The complaint alleged, in substance, that on April 18,1974, plaintiff and defendant, pursuant to telephone conversations, entered into a verbal agreement and that by the terms of that agreement, defendant agreed to screen and view plaintiff’s film entitled “Katz & Caresso — The Contract” at defendant’s theater in St. Louis, Missouri. The complaint further asserted that on April 24, 1975, plaintiff shipped a print of the movie to defendant at Mid-America Theater, St. Louis, Missouri, by Greyhound Bus; that defendant or his agent received the film as evidenced by the receiving and signing of a waybill by an employee or agent of defendant; that defendant indicated by telephone conversations during May 1975, that he liked the film and wanted to show it to several groups of people; that plaintiff subsequently requested return of the film but never received it back; that on November 24, 1975, defendant sent a letter to plaintiff stating that his records indicated that he never received the film; that on January 16, 1976, defendant’s attorney sent a letter to plaintiff indicating that defendant had no recollection of receiving the film. The complaint further alleged that plaintiff has sustained damage from defendant’s refusal to return the film, as well as loss of profits from organizations to which plaintiff has been unable to show the film and secretarial and telephone expenses incurred in attempting to recover the film in the total amount of *3,591.

Summons was served on defendant in the city of Overland, St. Louis County, Missouri. Defendant filed a special and limited appearance and a motion to dismiss based on lack of jurisdiction.
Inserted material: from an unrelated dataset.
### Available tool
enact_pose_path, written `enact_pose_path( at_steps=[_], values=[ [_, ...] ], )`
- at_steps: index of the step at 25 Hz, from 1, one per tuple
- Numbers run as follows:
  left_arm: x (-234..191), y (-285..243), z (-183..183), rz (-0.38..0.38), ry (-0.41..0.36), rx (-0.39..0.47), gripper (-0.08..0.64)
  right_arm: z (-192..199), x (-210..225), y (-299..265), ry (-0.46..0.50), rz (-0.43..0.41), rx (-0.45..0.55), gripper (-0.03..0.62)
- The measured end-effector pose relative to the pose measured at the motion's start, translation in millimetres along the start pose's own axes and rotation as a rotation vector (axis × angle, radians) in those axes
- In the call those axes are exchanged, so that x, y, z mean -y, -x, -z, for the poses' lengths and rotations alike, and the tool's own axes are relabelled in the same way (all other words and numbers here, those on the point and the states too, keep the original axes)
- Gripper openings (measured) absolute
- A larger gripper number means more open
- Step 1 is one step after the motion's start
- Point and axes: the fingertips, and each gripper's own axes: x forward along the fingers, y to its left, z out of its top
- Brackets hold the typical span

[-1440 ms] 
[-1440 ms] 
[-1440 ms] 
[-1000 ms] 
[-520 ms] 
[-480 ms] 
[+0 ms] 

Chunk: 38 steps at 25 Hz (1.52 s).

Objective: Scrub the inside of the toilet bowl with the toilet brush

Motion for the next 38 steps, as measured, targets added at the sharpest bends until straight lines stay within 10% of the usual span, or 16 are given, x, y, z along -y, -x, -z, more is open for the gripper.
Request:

Defendant submitted his affidavit in support of his motion to dismiss. His affidavit stated that he was served with summons in the city of Overland, St. Louis County, Missouri; that he was a resident of the State of Missouri and did not reside in the State of Illinois; that he never transacted business with plaintiff, if any, in a State other than the State of Missouri; and that plaintiff instituted the transactions by telephoning him in his office in the city of Overland, St. Louis County, Missouri. Plaintiff responded by filing the affidavit of Julius Schwarzstein, general partner of Chicago Film Enterprises, which stated that he was a resident of Chicago, Illinois; that in March 1975 he talked by telephone with defendant in St. Louis, Missouri, and told him that Chicago Film was distributing a movie entitled “Katz & Caresso”; that defendant indicated that he was interested in the film and that he wanted to hold a screening of the film in St. Louis to show it to the heads of certain religious organizations, and then to exhibit it at the Esquire Theater in St. Louis; that defendant requested that the film be shipped to St. Louis by Greyhound Bus and he would have Kahn Delivery Service pick it up; that on April 24, 1975, plaintiff shipped the film by Greyhound Bus, and it was picked up by defendant’s agent on April 25,1975; that in May or June 1975, defendant indicated in telephone conversations that he had viewed the film and that it was very good and he wanted to show it to other people; that plaintiff telephoned defendant on numerous occasions to ascertain the time of the screening of the film; that defendant said he returned the film to Kahn Delivery Service in July 1975, and gave Kahn’s name and telephone number; that in July 1975, Kahn Delivery Service told plaintiff that the film was never returned to them; that plaintiff requested on numerous occasions from June through November 1975, that defendant return the film, and defendant in November 1975, stated in a letter that he had never received the film.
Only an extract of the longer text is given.